• Data section:
- - - - -

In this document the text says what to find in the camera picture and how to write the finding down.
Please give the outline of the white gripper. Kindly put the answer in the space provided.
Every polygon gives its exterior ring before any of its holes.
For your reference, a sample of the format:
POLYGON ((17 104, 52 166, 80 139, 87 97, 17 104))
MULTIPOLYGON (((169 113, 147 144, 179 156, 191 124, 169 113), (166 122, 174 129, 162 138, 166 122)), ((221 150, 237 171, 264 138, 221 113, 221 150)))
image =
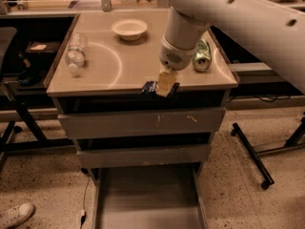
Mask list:
POLYGON ((160 62, 164 65, 160 68, 156 93, 167 97, 176 83, 177 71, 188 67, 193 59, 194 50, 182 50, 171 45, 165 37, 161 39, 159 53, 160 62))

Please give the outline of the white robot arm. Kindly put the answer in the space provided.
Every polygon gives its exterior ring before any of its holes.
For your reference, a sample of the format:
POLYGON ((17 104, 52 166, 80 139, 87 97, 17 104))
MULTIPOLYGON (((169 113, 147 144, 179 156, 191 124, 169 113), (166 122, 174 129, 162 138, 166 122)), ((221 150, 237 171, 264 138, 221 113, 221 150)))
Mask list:
POLYGON ((187 68, 203 32, 215 26, 305 93, 304 12, 268 0, 167 1, 163 65, 187 68))

- - - - -

• What you will do:
Look back over the material above and state how many lines hold the word "outline". Write the number and nothing else.

• Response to this exercise:
2